Having survived the Liverpool Blitz in May 1941, Joseph Marsden joined on his 18th birthday two months later.  He describes his basic training, as a seaman, at HMS Duke, Great Malvern, an establishment that in due course became the Royal Signals & Radar Establishment. It was to be 18 months, mostly spent in HMS Drake, before he went to sea, by then as a stoker, in HMS Woodpecker, one of Captain Johnny Walker’s famous Second Support Group. Initially, the 2SG was employed in ASW ops in the Bay of Biscay, until the air threat became overwhelming.

After a brief refit, Woodpecker rejoined the 2SG and they embarked on further ASW sweeps in support of convoys. After Capt Walker’s most successful deployment, with six U-boats sunk, the Group was returning to Liverpool, for a well-publicised heroes’ welcome, when Woodpecker was hit by an acoustic torpedo and eventually had to be sunk by HMCS Chilliwack. After survivor’s leave and a period convalescing in HMS Helicon, the convoy assembly base at Aultbea,[1] on Loch Ewe, Joseph Marsden was drafted to HMS Empress, a ‘Woolworth’ aircraft carrier.[2] He joined her in the Clyde in the summer of 1942 and they immediately left for the Far East. As these ships were intended to become merchant ships after the war, they had merchant ship propulsion systems, which were merchant navy manned. The £10/day pay differential (the MN stokers were paid ‘danger money’) was a cause of much aggravation. Marsden became a flight deck fitter. This was clearly no sinecure as the flight deck equipment was not up to its task and required frequent repairs. He was well placed to observe flying operations and observed the kamikaze attack on HMS Sussex during Op LIVERY, clearing the approaches to Phuket.[3] The flight deck equipment failed again and HMS Empress was back in Trincomalee when the Japanese surrendered.  By mid-December, she was back in Greenock to pay off, before returning to the USA, where she was scrapped. Stoker First Class, as he now was, Marsden was drafted briefly to HMS Zealous in Kiel. He was demobbed in July 1946.
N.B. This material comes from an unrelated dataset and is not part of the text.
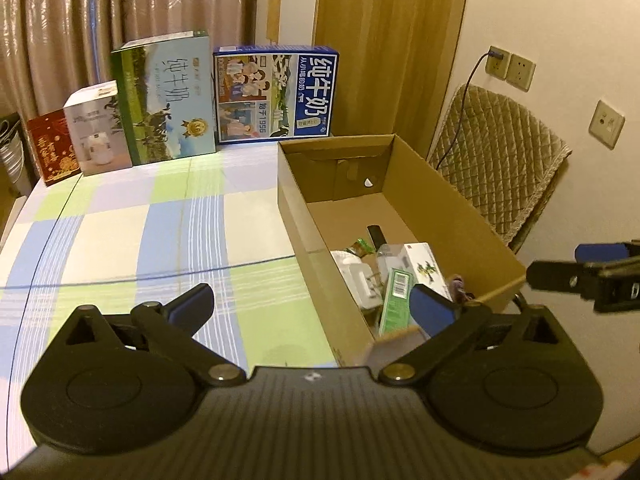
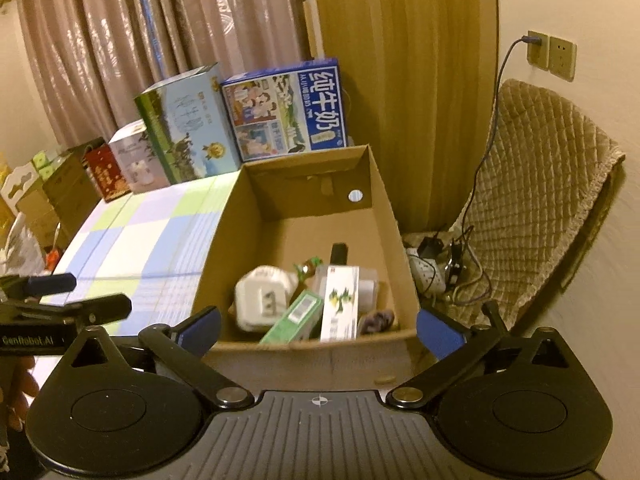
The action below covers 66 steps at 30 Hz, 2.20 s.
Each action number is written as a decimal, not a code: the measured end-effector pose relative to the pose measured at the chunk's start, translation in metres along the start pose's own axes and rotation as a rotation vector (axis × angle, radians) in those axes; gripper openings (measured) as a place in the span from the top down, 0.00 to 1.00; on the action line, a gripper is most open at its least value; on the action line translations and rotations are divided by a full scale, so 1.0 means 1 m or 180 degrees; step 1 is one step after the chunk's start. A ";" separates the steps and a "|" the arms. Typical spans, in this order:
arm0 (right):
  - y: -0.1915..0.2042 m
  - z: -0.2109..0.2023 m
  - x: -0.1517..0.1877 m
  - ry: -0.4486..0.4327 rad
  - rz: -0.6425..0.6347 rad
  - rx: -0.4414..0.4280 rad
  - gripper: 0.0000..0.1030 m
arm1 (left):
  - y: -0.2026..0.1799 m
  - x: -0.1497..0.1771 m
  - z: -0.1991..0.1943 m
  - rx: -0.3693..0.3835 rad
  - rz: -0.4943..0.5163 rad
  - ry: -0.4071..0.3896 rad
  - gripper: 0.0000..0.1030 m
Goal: Organize objects
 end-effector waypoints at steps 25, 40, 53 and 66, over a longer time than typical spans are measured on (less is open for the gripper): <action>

The strength of this book is Joseph Marsden’s accounts of day-to-day wartime life as a stoker. He was clearly a bit of a ‘lad’, liked a few beers and got into several ‘scrapes’. The weakness is that his son has done a lot of research and the father’s observations of life, both his and those around him, as the war progresses are followed by detailed accounts of the events his father has just mentioned, often in passing. This does not allow the narrative to flow and overall, the book is disjointed. At £25, this book is unlikely to appeal to most members.

[1] Aultbea is now home to the highly recommended Russian Arctic Convoy Museum

[2] HMS Empress was a Ruler-class, single screw escort carrier.

[3] Despite the book’s title, he was not in a ship attacked by kamikazes.